In my case, my metadata and mobile phone records were accessed without my approval. I declined access to the content of my emails, and assume that was honoured. I agreed to my landline and extension phone data, and swipe card records being released for a specified period of time but it is seems likely they were provided for a longer period.
Andrea Vance’s “Mad as Hell” column makes the passing observation that “you can glean a lot from matching numbers, time and date of published stories.” This is the real nub of the issue, insofar as the Henry inquiry, the DPMC, and the Parliamentary Service were concerned. But what is intriguing is how that links into Peters’ comments in the House on 30 May (not 5 June) about the phone records providing all the answers. Was that just inspired guess-work, or had there already been a tip-off, and if so, by whom, for what purpose?
The Privileges Committee will probably never get to the bottom of these machinations, but its investigation will be critical in establishing the rules of engagement to apply from here on.

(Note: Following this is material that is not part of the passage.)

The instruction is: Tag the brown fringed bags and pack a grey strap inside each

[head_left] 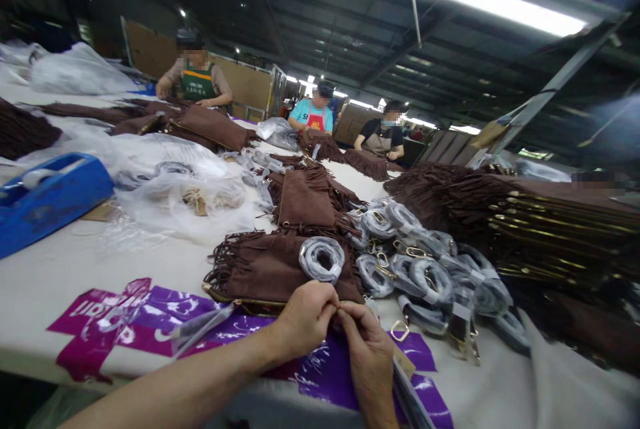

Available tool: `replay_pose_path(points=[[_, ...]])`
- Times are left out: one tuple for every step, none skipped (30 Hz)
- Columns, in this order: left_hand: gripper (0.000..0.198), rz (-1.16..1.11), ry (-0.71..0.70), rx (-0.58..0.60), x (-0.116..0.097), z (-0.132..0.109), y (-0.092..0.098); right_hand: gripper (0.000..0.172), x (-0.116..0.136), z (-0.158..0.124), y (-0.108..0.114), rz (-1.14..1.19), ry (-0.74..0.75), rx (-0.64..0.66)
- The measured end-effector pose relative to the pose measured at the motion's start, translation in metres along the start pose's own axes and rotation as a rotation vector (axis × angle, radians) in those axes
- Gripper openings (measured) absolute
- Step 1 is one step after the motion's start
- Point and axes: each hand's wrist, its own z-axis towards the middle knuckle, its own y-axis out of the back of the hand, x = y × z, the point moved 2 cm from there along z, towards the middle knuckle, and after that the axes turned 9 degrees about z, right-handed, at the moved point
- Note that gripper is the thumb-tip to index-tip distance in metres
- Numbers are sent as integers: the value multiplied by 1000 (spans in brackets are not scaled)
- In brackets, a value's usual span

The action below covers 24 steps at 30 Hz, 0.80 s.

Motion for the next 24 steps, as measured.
replay_pose_path(points=[[13,0,-6,25,-1,1,8,31,4,3,2,-11,-33,13],[12,8,-18,53,-2,1,18,37,10,8,3,-36,-56,7],[14,33,-32,80,-4,1,30,44,17,15,4,-80,-68,-9],[21,89,-45,106,-5,0,43,50,26,25,3,-144,-66,-30],[30,178,-54,137,-5,-1,56,54,34,37,1,-221,-60,-46],[37,296,-57,175,-4,-2,68,55,41,49,-5,-315,-48,-26],[41,431,-56,221,-2,-5,77,57,47,62,-12,-405,-39,13],[40,566,-56,270,1,-7,84,59,51,74,-20,-425,-41,27],[36,684,-63,320,5,-10,89,60,53,84,-28,-437,-50,46],[30,774,-76,364,10,-13,91,60,55,92,-35,-431,-59,61],[22,832,-93,397,14,-16,92,58,55,97,-40,-409,-68,73],[14,860,-105,413,18,-18,91,55,56,99,-43,-383,-75,90],[10,866,-104,410,21,-19,91,52,57,98,-43,-349,-82,110],[12,858,-84,394,24,-18,90,49,59,94,-40,-307,-92,135],[15,843,-48,368,26,-16,91,48,62,88,-35,-263,-107,161],[16,826,-2,340,27,-13,93,48,65,80,-28,-225,-120,188],[17,809,43,313,27,-8,96,49,69,71,-21,-179,-146,212],[18,791,82,288,28,-3,100,49,72,61,-13,-117,-189,229],[19,772,113,264,27,2,104,49,75,50,-7,-41,-252,242],[20,755,134,239,27,8,109,50,76,39,-3,37,-331,250],[19,742,145,212,25,12,112,51,77,29,-1,111,-416,256],[19,734,149,186,24,16,115,52,76,19,-3,167,-494,274],[19,731,148,162,22,19,116,53,74,10,-7,192,-557,313],[20,733,144,142,19,20,117,53,71,2,-14,178,-596,374]])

For what it is worth, here is what I think. Members of Parliament and journalists should not be tracked around the Parliamentary complex, nor should their metadata, phone or photocopying logs be accessed without their prior approval. Even then, it should be for only the most specific of purposes and periods of time, relating to physical security or criminal investigations. And any such authority should approved by the Speaker before any data is released. Using such data for joining the dots inquiries that may or may not lead anywhere should not be permitted.
While all this has nothing to do with the GCSB Bill, the attention it is attracting might just be the thing to jolt the Parliament into becoming far more circumspect about the need to protecting the legitimate privacy of MPs and journalists.